ASSIGNMENT:
A complete response lists each line of the data below that includes the word "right".
[DATA — start]
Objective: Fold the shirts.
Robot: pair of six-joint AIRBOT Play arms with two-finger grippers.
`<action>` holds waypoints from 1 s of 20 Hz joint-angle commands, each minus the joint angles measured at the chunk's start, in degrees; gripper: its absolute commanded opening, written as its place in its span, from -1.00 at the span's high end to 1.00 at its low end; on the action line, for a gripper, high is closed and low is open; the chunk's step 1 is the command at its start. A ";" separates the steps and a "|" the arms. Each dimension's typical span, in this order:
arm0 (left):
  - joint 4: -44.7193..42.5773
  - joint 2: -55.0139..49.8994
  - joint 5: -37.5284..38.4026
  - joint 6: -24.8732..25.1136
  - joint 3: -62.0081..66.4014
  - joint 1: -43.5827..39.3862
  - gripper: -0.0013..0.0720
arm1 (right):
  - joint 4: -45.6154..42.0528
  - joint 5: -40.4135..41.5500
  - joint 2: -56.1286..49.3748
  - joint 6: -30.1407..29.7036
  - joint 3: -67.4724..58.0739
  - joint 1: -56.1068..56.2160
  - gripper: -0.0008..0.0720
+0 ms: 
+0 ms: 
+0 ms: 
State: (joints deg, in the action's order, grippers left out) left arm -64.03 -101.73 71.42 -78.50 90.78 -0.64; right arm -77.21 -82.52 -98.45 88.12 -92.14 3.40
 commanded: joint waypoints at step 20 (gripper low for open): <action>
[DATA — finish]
ANSWER TO THE PROBLEM:
arm1 (right):
State: (joints deg, in the action's order, grippers left out) left arm -64.03 -101.73 71.42 -78.50 90.78 -0.64; right arm -77.21 -82.52 -98.45 88.12 -92.14 3.40

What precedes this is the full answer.